42 mammals spotted and identified through camera traps in the Pando region of the Amazon Rainforest

Thanks to the work of Conservación Amazónica - ACEAA, species considered Vulnerable by the IUCN Red List, such as the South American Tapir and the Northern Tiger Cat, are now accounted for.

A man installing one of ACEAA's photo traps in the Bolivian Amazon.
Camera trap installation by local actors in Monte Sinai community as a training exercise in the Monitoring Tools workshop of ACEAA. // CREDIT: ACEAA

42 species of mammals have been photographed in the Pando region of the Bolivian Amazon forest between 2015 and 2023. Nearly 800 photo traps were installed across the area by members of the Conservación Amazónica (ACEAA) and local volunteers.


The photo traps aimed to capture the activity of medium and large size mammals, referring to those who weigh between 1 and 30 Kg, and to those who exceed 30 Kg.


These cameras were purchased thanks to a donation from the Torben & Alice Frimodt Foundation and contributions to Aktion Amazonas' fundraising campaign ‘Secrets of the Rainforest', among other donors.

A man and a child installing one of the camera traps of ACEAA in the Bolivian Amazon.
Camera trap installation by local actors and ACEAA. // CREDIT: ACEAA

771 cameras were placed in the municipalities of Filadelfia, Porvenir, Puerto Rico, Santa Rosa del Abuna and Ingavi.

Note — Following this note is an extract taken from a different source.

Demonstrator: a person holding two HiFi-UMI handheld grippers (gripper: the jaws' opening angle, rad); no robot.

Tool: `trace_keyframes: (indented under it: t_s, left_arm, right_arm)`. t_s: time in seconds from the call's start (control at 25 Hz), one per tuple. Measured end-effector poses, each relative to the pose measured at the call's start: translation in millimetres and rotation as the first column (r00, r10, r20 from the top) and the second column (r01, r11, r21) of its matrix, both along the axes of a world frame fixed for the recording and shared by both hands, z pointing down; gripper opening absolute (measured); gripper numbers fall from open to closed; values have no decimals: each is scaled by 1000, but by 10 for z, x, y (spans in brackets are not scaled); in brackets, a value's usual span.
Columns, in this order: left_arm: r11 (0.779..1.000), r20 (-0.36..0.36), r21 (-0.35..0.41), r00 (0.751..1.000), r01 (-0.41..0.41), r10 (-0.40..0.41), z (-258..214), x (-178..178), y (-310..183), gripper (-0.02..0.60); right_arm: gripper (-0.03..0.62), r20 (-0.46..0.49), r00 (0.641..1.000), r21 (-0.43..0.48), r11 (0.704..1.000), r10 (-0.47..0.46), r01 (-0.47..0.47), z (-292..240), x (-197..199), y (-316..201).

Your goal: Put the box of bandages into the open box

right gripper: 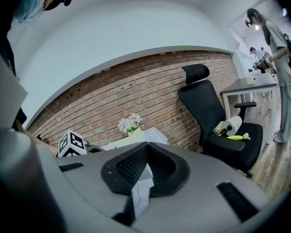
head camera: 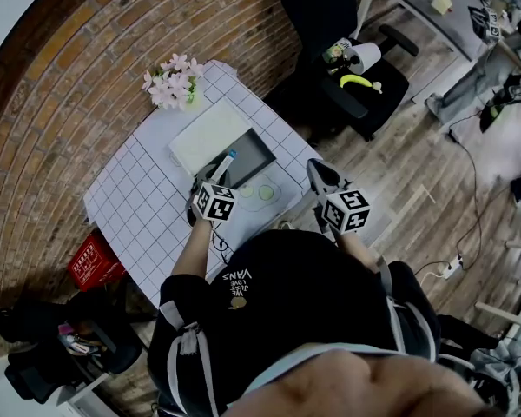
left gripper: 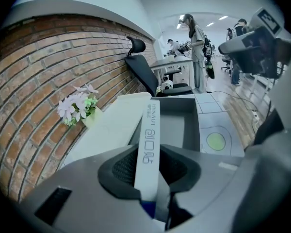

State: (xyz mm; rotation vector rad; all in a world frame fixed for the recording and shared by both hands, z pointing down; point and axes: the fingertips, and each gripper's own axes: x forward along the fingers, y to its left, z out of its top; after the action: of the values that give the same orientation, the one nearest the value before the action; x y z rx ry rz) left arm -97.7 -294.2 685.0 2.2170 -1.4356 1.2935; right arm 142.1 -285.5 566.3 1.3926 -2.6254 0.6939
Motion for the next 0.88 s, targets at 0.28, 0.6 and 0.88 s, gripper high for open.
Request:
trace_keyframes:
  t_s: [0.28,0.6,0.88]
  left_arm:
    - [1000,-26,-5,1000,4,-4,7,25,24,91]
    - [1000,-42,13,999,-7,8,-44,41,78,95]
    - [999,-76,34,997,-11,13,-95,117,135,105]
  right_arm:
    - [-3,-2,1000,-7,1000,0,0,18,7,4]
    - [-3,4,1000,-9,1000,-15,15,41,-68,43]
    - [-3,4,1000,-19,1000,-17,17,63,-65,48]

The camera traps were installed using single (one camera trap) or double (two camera traps) stations with a distance of 1.5 to 2 km between them, and with an operational period averaging 35 days (from installation to removal).


Each camera trap was installed at a height of 50 to 60 cm above the ground, primarily on straight trees strategically positioned in areas such as salt peter, fruit-bearing branches, creeks, and paths. These locations were chosen for their high likelihood of detecting wildlife.

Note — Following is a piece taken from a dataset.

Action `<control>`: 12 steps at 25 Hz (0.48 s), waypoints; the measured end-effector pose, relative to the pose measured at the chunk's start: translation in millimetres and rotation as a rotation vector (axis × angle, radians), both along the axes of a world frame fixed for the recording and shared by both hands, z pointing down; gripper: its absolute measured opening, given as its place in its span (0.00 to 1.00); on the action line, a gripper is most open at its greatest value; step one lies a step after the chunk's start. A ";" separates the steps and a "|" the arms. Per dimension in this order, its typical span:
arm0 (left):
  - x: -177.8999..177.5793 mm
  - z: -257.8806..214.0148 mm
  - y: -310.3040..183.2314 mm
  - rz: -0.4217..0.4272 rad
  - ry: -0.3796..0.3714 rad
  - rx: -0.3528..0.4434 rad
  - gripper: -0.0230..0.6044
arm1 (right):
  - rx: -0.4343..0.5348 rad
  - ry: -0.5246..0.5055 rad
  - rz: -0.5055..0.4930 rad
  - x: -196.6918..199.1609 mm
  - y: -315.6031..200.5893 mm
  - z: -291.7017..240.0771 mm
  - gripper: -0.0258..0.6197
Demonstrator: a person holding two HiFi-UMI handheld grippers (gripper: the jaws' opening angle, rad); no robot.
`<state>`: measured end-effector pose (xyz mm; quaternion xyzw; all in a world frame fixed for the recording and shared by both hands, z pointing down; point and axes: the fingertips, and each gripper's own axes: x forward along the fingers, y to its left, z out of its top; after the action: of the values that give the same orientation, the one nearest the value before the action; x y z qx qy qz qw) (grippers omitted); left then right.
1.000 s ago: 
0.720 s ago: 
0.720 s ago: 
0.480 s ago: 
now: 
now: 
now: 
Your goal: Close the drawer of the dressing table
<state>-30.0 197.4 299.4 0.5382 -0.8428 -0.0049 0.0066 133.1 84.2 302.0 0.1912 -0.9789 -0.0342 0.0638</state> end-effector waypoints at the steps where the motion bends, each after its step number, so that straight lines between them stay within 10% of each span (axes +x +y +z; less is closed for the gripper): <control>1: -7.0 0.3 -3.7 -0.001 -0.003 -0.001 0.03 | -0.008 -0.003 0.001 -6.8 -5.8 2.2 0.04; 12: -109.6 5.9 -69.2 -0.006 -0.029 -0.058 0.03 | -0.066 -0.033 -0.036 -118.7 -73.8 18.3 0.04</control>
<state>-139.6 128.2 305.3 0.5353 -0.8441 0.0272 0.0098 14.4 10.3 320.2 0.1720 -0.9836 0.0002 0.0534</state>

Photo traps are a non-invasive technique that allows the observation and recording of species with a relatively small effort, and a minimum disturbance to the animals filmed or photographed.


The data collected from the cameras guides our conservation strategies, helping us protect these species and their habitats.

Jaguar captured by one of the photo traps in the Bolivian Amazon Rainforest. // CREDIT: ACEAA
Jaguar captured by one of the photo traps in the Bolivian Amazon Rainforest. // CREDIT: ACEAA

The Jaguar, the Ant Bear, the Puma and the Capybara are some of the other 42 species that were captured by the camera traps in the Bolivian Amazon.